C’est vers cette même époque, au commencement de messidor (juin et juillet 1794), lorsqu’on égorgeait chaque jour sur la place de la Révolution vingt et trente, et par degrés, jusqu’à soixante personnes, que, cherchant à soulager les sentimens d’horreur et d’indignation dont j’étais oppressé, je m’avisai d’écrire un ouvrage d’un genre tout nouveau parmi nous, où l’ironie est poussée à l’extrême, et où je tâche de rendre encore plus odieuses les atrocités, en proposant d’enchérir sur celles dont nous étions les témoins. Il y a quelque chose d’effroyable dans l’idée de cet ouvrage, mais il porte l’empreinte de ces temps barbares. Je l’ai écrit dans un moment de fureur contre les destructeurs des hommes, et je ne l’ai jamais publié.

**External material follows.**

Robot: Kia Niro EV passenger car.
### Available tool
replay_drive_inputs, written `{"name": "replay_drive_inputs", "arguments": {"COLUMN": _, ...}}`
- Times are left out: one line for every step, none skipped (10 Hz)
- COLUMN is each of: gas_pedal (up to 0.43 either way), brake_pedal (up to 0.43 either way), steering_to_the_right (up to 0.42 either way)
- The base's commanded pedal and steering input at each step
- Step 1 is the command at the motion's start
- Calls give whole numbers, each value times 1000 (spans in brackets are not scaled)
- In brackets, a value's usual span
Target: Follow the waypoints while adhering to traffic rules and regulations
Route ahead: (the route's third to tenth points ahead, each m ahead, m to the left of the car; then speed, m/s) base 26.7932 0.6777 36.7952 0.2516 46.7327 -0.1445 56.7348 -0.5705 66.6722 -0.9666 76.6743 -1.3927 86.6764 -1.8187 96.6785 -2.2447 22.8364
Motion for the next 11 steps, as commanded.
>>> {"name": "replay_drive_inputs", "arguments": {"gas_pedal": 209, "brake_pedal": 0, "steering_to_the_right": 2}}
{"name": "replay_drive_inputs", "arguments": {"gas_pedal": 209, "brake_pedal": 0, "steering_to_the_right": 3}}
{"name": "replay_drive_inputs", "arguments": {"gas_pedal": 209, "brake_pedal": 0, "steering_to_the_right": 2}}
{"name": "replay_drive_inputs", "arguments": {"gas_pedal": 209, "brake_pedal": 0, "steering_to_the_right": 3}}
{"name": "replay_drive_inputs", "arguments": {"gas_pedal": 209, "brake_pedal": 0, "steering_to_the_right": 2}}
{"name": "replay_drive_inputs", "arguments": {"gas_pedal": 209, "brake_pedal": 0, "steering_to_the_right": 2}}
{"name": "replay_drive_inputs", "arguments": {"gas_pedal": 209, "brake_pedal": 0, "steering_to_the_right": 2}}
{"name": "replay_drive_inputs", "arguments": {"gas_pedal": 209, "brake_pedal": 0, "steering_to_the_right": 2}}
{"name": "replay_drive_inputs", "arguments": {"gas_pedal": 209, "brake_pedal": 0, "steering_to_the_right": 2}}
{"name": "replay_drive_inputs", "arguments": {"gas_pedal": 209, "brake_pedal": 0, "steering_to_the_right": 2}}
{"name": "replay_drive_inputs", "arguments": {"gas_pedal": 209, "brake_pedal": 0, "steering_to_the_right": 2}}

Il a pour titre : le Préjugé vaincu, ou Nouveau moyen de subsistance pour la nation, proposé au comité de salut public en messidor de l’an II de la République (juillet 1794).

Pour en dire le sujet en deux mots, j’y propose aux patriotes, qui font une boucherie de leurs semblables, de manger la chair de leurs victimes, et, dans la disette à laquelle ils ont réduit la France, de nourrir ceux qu’ils laissent vivre des corps de ceux qu’ils tuent.